- **Activity**:
Could you show each line of the records that contains the word "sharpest"?

- **The input**:

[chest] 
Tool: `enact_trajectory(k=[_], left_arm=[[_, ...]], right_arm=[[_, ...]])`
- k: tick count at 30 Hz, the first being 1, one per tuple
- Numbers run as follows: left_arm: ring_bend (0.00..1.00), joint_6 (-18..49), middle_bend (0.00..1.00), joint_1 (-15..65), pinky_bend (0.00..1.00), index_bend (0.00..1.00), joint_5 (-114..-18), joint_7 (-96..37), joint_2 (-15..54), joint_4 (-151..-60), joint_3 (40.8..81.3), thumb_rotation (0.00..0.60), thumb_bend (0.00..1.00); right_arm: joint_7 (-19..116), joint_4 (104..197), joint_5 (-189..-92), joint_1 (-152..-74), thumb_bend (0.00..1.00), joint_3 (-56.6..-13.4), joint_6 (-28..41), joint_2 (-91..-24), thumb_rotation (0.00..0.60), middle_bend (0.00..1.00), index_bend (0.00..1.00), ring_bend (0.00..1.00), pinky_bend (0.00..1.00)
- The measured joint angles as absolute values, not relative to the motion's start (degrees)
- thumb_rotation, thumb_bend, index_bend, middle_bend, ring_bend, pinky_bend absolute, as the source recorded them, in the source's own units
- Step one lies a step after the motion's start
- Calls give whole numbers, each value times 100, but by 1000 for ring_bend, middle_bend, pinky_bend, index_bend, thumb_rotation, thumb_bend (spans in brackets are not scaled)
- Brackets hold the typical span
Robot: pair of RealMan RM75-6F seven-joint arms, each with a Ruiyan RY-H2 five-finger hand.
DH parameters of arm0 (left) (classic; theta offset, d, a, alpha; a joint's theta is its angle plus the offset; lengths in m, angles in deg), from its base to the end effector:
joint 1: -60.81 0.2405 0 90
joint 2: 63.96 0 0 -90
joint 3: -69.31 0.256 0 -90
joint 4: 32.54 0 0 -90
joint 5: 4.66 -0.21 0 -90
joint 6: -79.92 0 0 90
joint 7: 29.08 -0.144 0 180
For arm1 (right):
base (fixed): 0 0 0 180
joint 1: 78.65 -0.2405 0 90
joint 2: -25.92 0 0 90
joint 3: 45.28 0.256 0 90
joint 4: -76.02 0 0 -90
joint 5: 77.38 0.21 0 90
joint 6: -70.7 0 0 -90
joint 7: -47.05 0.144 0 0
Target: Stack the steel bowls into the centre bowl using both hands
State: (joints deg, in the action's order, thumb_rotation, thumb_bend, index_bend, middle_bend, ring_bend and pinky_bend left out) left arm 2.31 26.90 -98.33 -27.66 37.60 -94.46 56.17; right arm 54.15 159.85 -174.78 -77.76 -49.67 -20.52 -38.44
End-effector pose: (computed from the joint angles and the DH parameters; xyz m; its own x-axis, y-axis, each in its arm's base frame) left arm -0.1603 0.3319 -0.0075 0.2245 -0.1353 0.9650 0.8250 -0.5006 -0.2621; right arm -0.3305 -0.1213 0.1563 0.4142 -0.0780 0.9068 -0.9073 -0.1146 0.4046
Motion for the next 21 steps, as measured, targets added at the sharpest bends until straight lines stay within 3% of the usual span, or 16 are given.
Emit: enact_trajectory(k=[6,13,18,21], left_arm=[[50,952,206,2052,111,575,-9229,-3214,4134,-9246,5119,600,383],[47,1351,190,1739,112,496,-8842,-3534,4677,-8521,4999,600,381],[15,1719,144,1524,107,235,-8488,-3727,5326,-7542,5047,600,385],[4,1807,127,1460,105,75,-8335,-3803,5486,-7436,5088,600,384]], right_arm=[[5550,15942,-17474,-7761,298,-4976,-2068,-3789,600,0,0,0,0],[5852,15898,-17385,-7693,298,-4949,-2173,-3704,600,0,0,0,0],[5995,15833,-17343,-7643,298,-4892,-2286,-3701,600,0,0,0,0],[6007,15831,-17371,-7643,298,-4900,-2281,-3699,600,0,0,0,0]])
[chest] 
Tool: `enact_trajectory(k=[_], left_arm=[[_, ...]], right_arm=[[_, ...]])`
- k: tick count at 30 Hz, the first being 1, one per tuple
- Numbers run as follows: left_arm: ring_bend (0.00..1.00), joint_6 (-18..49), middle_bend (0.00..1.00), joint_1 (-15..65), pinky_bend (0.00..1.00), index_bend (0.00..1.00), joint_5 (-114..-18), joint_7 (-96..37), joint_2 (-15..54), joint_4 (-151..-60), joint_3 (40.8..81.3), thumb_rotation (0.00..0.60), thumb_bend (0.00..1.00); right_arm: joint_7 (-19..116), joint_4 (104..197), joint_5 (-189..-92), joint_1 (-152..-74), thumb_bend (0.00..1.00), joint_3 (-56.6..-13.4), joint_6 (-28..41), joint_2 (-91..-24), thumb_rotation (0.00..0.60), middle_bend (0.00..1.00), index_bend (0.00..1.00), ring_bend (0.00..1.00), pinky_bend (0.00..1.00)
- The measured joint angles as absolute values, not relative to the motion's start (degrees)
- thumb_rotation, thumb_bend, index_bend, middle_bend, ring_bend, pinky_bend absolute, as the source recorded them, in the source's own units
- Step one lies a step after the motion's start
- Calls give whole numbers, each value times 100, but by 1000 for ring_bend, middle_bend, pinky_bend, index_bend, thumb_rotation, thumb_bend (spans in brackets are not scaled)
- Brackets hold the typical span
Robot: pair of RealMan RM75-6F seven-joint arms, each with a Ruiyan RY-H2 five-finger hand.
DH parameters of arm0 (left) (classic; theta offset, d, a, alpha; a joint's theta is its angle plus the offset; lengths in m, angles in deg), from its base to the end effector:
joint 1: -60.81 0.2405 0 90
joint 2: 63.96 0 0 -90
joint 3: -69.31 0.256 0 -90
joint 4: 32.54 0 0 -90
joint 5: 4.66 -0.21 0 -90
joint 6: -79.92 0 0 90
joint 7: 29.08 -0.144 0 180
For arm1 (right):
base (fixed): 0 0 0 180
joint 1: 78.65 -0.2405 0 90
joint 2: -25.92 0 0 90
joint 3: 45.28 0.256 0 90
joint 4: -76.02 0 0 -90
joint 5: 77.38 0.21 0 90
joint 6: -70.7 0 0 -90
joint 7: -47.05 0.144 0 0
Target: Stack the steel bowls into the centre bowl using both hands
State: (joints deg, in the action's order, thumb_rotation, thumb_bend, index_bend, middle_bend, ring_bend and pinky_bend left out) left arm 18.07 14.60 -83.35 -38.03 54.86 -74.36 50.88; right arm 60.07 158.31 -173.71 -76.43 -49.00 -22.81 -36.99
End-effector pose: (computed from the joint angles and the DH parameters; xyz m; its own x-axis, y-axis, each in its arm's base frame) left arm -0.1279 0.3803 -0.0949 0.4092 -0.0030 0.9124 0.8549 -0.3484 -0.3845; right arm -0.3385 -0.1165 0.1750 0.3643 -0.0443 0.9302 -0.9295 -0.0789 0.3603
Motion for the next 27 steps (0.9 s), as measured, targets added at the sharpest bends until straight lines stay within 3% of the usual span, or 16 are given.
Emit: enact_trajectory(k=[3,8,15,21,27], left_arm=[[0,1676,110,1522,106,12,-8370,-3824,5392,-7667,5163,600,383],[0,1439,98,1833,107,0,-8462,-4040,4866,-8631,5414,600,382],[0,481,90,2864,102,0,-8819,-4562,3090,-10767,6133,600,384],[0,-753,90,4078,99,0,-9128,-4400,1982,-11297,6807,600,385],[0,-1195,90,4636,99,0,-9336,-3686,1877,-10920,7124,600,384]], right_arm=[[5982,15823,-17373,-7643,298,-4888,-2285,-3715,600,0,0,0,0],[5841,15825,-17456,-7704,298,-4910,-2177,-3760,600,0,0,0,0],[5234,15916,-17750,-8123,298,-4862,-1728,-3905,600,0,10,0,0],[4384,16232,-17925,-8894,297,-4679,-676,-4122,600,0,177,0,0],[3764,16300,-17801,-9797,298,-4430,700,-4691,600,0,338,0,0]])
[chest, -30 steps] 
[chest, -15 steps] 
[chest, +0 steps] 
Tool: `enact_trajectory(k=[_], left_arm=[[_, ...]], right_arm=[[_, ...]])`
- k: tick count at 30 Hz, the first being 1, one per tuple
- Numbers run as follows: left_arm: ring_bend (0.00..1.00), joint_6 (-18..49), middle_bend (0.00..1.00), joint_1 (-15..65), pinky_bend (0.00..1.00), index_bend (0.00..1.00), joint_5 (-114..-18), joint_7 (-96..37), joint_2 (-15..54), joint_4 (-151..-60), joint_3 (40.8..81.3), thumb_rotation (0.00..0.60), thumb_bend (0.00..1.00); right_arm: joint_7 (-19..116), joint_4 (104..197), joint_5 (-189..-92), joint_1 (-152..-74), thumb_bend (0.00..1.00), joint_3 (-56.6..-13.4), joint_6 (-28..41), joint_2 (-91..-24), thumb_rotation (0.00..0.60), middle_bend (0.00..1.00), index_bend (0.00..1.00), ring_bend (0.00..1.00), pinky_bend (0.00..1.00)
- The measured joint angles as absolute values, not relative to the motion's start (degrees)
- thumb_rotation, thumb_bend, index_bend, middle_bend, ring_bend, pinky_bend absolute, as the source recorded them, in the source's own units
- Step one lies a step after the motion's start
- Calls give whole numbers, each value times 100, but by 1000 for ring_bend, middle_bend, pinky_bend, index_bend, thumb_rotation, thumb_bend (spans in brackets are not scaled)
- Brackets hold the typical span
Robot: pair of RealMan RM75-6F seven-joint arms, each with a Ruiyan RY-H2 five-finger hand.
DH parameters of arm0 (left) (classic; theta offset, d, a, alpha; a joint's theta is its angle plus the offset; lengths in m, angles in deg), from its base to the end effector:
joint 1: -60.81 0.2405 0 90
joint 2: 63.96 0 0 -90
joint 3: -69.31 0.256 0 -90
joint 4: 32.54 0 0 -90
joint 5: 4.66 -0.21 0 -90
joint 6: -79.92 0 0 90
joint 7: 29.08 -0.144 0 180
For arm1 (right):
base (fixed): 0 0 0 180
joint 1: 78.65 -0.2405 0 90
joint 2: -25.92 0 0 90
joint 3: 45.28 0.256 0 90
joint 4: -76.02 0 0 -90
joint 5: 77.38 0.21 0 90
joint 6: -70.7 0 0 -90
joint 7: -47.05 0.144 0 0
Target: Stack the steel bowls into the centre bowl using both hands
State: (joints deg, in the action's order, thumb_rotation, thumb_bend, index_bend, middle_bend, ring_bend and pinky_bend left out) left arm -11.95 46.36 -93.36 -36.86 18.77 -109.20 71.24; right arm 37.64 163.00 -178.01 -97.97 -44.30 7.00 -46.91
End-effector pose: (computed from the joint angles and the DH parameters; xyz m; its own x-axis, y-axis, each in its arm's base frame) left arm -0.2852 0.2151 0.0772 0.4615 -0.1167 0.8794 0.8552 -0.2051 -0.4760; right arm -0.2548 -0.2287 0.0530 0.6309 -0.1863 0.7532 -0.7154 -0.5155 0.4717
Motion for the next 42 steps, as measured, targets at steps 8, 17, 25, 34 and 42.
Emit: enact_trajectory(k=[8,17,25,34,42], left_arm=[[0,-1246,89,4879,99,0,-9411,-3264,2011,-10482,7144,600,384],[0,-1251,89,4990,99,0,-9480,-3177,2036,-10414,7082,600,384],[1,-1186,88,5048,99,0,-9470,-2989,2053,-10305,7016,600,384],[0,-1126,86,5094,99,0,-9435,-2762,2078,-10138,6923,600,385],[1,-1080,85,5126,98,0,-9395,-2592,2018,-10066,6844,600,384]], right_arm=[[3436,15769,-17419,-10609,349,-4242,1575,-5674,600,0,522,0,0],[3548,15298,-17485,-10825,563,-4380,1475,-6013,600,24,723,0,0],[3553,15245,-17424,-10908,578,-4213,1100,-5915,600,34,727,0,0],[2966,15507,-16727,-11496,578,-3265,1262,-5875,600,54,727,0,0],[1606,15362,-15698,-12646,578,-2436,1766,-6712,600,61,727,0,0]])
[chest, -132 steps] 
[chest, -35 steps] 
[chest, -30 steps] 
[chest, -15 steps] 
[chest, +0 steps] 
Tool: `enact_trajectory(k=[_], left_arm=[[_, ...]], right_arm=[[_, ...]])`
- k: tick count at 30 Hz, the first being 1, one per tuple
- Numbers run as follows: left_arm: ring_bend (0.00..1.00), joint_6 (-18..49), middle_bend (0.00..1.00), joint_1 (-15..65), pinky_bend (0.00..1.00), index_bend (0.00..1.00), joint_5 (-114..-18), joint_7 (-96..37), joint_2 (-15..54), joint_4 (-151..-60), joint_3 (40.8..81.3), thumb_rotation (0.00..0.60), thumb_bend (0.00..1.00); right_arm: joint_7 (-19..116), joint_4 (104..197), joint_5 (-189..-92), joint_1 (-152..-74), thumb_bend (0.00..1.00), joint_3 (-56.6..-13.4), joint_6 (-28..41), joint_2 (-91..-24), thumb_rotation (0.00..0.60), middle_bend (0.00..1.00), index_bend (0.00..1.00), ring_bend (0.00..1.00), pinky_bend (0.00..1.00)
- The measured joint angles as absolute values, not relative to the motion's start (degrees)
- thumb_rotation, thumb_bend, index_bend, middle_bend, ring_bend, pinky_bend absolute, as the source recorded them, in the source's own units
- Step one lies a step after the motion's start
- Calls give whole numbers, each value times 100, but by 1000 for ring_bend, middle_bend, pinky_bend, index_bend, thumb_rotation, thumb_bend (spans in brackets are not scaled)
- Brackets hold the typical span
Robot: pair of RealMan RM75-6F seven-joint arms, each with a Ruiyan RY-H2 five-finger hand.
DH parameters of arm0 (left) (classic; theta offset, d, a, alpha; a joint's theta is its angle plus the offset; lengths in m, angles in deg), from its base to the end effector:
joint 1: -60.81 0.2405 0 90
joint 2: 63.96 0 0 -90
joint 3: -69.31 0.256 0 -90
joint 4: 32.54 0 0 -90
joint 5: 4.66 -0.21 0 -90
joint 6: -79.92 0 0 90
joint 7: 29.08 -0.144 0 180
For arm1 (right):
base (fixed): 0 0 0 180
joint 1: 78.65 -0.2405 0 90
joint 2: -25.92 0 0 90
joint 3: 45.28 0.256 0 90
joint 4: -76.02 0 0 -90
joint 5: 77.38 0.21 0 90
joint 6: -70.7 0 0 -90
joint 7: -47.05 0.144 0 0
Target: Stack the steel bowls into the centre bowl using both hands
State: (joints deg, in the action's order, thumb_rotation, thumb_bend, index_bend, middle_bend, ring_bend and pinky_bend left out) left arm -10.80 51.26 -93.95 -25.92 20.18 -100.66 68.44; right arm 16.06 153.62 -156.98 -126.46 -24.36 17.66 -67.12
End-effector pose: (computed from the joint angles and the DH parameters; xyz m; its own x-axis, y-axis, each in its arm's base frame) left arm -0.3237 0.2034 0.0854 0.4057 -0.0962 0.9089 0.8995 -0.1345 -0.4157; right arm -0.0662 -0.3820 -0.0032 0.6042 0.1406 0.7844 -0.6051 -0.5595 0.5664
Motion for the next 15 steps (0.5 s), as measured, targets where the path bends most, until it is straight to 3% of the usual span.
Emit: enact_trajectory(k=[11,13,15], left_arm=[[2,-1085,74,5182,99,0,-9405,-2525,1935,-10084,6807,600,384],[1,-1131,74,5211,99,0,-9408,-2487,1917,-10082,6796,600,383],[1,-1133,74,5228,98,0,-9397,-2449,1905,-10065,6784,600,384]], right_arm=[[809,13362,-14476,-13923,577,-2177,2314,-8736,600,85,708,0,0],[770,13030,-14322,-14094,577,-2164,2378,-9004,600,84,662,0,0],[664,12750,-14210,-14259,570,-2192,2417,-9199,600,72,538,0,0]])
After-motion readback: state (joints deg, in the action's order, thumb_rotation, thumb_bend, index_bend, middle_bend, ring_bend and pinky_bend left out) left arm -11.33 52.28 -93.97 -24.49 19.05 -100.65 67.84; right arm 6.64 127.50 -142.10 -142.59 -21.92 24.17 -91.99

- **Solved exercise**:
Motion for the next 21 steps, as measured, targets added at the sharpest bends until straight lines stay within 3% of the usual span, or 16 are given.
Motion for the next 27 steps (0.9 s), as measured, targets added at the sharpest bends until straight lines stay within 3% of the usual span, or 16 are given.

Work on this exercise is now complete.